In the afternoon we had lots of fun at a fund-raiser for Jo's pre-school (lovely weather), and then we drove up to Kate and Mac's near Loughborough (in two cars, as I need to be coming back earlier than Moo and the girls.
Labels: family, love, preaching
Thursday, May 14, 2009
Funeral
I attended - but didn't take - a funeral today. A mother and wife, 43, kids 5 and 7. It was a very moving service, with a packed church: it was standing room only with 20 minutes to go before the start. The father's a friend, which is why attended. The priest took a very good service indeed, with a good mix of solemnity, respect and humour.And I spent much of the rest of the afternoon what I'd do if Catherine didn't come up the drive, and it was a police officer at the front door, instead.

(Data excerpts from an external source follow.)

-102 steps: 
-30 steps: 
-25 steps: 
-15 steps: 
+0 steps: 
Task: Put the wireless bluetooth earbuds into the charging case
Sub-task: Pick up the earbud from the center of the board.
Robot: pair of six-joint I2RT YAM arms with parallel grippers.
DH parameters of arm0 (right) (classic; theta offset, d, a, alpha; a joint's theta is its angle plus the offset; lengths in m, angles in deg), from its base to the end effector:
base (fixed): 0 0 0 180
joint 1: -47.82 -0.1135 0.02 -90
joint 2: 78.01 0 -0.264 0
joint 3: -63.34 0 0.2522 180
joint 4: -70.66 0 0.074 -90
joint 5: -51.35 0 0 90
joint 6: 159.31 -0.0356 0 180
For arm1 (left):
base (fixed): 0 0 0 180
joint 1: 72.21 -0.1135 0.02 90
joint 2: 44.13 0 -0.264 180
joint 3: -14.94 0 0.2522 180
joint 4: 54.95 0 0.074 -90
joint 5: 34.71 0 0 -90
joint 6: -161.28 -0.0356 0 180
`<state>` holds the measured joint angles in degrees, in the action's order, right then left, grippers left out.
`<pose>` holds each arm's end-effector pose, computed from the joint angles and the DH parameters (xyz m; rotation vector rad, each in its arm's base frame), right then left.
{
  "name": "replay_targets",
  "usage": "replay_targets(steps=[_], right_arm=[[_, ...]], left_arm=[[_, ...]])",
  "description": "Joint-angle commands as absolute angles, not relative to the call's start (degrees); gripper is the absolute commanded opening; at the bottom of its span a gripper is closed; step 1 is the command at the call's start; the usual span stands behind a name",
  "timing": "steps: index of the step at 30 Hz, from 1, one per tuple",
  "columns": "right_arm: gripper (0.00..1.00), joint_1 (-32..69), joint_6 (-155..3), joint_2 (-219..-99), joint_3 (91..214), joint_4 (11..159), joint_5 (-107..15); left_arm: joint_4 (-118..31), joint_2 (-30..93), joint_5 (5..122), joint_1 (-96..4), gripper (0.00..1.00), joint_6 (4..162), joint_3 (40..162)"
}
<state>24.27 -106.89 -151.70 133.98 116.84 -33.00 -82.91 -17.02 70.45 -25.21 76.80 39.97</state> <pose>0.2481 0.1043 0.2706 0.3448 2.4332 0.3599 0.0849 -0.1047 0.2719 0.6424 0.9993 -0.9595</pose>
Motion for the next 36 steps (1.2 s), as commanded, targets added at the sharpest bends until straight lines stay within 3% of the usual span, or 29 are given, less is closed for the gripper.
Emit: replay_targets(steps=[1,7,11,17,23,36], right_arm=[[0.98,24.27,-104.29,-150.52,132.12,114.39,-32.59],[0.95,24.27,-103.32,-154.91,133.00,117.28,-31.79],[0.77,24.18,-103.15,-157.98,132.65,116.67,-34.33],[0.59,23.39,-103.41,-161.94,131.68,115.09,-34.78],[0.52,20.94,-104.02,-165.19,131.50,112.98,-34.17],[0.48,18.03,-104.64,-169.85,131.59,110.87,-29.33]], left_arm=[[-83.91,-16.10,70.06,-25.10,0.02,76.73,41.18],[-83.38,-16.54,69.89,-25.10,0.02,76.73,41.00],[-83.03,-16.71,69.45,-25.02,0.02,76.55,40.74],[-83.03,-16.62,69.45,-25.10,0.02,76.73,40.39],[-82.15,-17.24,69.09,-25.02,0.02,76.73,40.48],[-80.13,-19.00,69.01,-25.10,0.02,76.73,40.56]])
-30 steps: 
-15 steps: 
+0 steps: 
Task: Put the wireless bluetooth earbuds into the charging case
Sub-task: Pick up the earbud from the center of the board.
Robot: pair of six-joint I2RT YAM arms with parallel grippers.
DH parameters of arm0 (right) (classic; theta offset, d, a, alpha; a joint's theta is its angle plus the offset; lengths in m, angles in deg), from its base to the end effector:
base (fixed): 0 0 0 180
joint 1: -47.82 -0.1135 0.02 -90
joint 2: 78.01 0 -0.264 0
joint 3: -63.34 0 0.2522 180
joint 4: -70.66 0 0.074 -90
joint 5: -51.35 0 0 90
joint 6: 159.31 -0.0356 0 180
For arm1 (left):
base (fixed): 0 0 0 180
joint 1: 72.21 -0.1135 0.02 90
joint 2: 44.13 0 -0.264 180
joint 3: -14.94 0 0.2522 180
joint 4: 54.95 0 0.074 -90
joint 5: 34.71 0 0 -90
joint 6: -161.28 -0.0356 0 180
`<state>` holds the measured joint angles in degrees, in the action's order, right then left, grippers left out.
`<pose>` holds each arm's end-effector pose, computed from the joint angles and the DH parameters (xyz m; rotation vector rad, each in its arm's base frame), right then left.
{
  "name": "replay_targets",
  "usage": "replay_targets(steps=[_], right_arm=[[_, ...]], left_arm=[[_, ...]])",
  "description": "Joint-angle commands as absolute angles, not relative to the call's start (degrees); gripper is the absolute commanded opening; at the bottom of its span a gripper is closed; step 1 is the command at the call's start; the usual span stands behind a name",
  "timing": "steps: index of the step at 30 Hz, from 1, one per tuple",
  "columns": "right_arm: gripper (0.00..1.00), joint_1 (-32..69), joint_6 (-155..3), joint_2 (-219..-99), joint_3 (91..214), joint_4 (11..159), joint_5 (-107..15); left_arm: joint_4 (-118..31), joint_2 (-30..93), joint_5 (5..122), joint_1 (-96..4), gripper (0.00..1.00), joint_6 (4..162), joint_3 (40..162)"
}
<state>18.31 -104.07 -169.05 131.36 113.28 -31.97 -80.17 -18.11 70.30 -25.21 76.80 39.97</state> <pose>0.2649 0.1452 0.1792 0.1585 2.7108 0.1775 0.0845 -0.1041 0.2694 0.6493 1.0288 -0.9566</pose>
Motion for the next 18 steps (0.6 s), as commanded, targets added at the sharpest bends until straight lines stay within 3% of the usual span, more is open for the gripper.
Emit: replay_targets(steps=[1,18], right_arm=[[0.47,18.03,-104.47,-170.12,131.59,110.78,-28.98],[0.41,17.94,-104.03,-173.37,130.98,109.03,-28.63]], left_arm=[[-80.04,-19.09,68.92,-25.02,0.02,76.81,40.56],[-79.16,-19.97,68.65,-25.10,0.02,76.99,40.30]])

Saturday, February 14, 2009
Valentine's Day
At some point, Moo and I ought to get round to writing each other a card. We've both bought one, but haven't written in them yet. We don't really do Valentine's Day, given that the 13th is our engagement anniversary.Bad news though: not only did I have to miss the second half of the Wales-England game (some idiot had scheduled it over the kids' bedtime), but we also lost, 23-15. Not good.
Friday, February 13, 2009
*Cough*
At Moo's insistence, I went to the doctor today to show her my cough. She seemed to like it enough to want to listen to it via my back, using a stethoscope. It must have impressed her significantly, as she gave me a prize to take away: a week's worth of antibiotics. These will make me loopy for approximately 7 days.Other exciting news today: I asked Moo to marry me 16 years ago. And she said yes. I was down on one knee, on King's College bridge (in Cambridge) with a diamond ring which I'd bought with money I'd borrowed from the college (though I'd not told them why). We weren't feeling desperately romantic, so I gave her a bag (pink) for her new netbook (pink), and she gave me the series 2 and 3 of The Wire, which we've enjoyed watching immensely. We popped out for lunch, and in the evening had sausages, mash and baked beans: a staple stay-at-home treat. And we finished off series 1 of The Wire, which was an excellent way to finish off the evening.
Friday, January 30, 2009
And back home again
Watched Body of Lies on the plane: it's OK, but a little obvious. Got in OK, having got some sleep during the flight, and ended up not sleeping in the car on the way back (and no, I wasn't driving). Both girls were very, very pleased to see me, as I was them - and Moo, of course. We took them to an indoor play centre in the afternoon, and it was lovely to have some family time for a change.All though I'm pleased to be home, and pleased to be with Moo and the girls, I'm most pleased that I can take some of the burden off Moo's shoulders: she's had a terrible week, and just needs someone else around.
Sunday, December 28, 2008
Recycling
I ended up preaching at the 1000 team service in Gosfield today. I wasn't down to do it, but my incumbent was ill, and it was lucky that we even had a priest to preside over communion, but Viv had called the fantastic Clifford, and he stood in. I made an absolute hash of serving for him, but the fact that we needed to consecrate some more wafers wasn't down to me: although the sidesman told us how many were there, we had no idea how many wafers were already prepared.The sermon went down well, though: at John's suggestion, I re-used one I'd preached in November about the death penalty, and how opposed I am to it (see blogs passim in November 2008), even for those who kill children. This in the context of Holy Innocents' day, of course.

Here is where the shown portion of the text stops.